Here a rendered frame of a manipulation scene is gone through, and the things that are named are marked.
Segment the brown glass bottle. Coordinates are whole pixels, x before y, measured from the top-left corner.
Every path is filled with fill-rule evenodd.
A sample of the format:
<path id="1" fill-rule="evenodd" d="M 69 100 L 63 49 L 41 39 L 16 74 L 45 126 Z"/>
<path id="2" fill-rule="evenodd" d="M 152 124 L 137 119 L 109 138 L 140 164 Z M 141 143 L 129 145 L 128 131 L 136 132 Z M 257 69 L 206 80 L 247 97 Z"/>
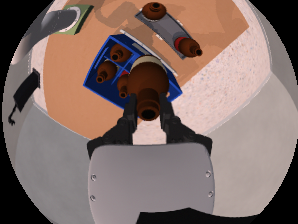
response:
<path id="1" fill-rule="evenodd" d="M 119 43 L 116 43 L 110 50 L 111 60 L 119 63 L 127 61 L 132 54 L 132 52 Z"/>
<path id="2" fill-rule="evenodd" d="M 178 37 L 174 41 L 174 47 L 184 56 L 193 58 L 196 56 L 201 56 L 203 51 L 200 49 L 200 45 L 197 41 L 187 37 Z"/>
<path id="3" fill-rule="evenodd" d="M 159 117 L 161 92 L 169 92 L 169 78 L 161 60 L 150 54 L 138 57 L 130 70 L 127 92 L 137 94 L 138 117 L 144 121 L 153 121 Z"/>
<path id="4" fill-rule="evenodd" d="M 102 83 L 104 81 L 111 80 L 119 70 L 119 66 L 110 60 L 106 59 L 97 70 L 97 74 L 99 74 L 96 78 L 98 83 Z"/>
<path id="5" fill-rule="evenodd" d="M 127 79 L 128 79 L 129 73 L 127 71 L 123 71 L 121 76 L 118 79 L 117 82 L 117 88 L 120 91 L 119 96 L 121 98 L 126 98 L 128 95 L 127 89 L 126 89 L 126 83 L 127 83 Z"/>
<path id="6" fill-rule="evenodd" d="M 145 20 L 148 19 L 147 21 L 149 22 L 158 22 L 166 15 L 167 9 L 159 2 L 150 2 L 143 6 L 142 13 Z"/>

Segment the blue plastic bottle crate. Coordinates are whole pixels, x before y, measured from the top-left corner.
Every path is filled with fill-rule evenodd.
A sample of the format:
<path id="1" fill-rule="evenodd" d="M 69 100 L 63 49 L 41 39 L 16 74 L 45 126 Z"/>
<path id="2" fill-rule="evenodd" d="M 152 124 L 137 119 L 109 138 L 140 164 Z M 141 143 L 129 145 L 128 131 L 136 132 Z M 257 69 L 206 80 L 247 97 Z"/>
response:
<path id="1" fill-rule="evenodd" d="M 125 103 L 129 103 L 130 96 L 129 96 L 129 94 L 127 95 L 126 98 L 121 98 L 119 96 L 119 91 L 118 91 L 118 88 L 117 88 L 117 81 L 118 81 L 120 75 L 122 74 L 122 72 L 124 70 L 127 71 L 128 73 L 130 73 L 131 67 L 132 67 L 134 61 L 138 57 L 140 57 L 142 55 L 146 55 L 146 54 L 152 55 L 144 47 L 142 47 L 140 44 L 138 44 L 137 42 L 135 42 L 134 40 L 132 41 L 132 40 L 133 39 L 129 38 L 125 34 L 110 35 L 107 38 L 107 40 L 104 42 L 104 44 L 102 45 L 102 47 L 99 50 L 98 54 L 96 55 L 92 65 L 91 65 L 91 67 L 90 67 L 90 69 L 87 73 L 85 81 L 83 83 L 83 86 L 85 88 L 89 89 L 90 91 L 94 92 L 95 94 L 99 95 L 100 97 L 106 99 L 107 101 L 109 101 L 112 104 L 120 107 L 123 110 L 124 110 L 124 107 L 125 107 Z M 132 54 L 133 56 L 131 55 L 132 58 L 133 57 L 134 58 L 133 59 L 131 58 L 131 59 L 129 59 L 129 61 L 127 60 L 127 61 L 121 62 L 121 63 L 112 61 L 110 59 L 111 58 L 110 50 L 116 43 L 119 43 L 120 45 L 122 45 L 123 47 L 125 47 L 126 49 L 128 49 L 129 51 L 134 53 L 134 54 Z M 112 61 L 113 63 L 115 63 L 116 65 L 118 65 L 121 68 L 119 68 L 118 72 L 114 76 L 114 78 L 116 77 L 117 79 L 112 78 L 109 81 L 104 81 L 102 83 L 98 83 L 96 81 L 96 78 L 98 76 L 97 70 L 98 70 L 98 67 L 106 59 Z M 167 73 L 167 76 L 169 78 L 169 83 L 170 83 L 170 87 L 169 87 L 169 94 L 170 95 L 167 97 L 167 100 L 168 100 L 168 102 L 172 102 L 177 97 L 179 97 L 181 94 L 183 94 L 183 92 L 182 92 L 182 90 L 181 90 L 175 76 L 173 75 L 173 73 L 165 66 L 164 66 L 164 69 Z M 172 77 L 171 77 L 170 74 L 172 75 Z"/>

DIRECTIONS:
Work out how many lines in the material contain the string "pixels", then write that number and nothing more.

YOUR RESPONSE:
2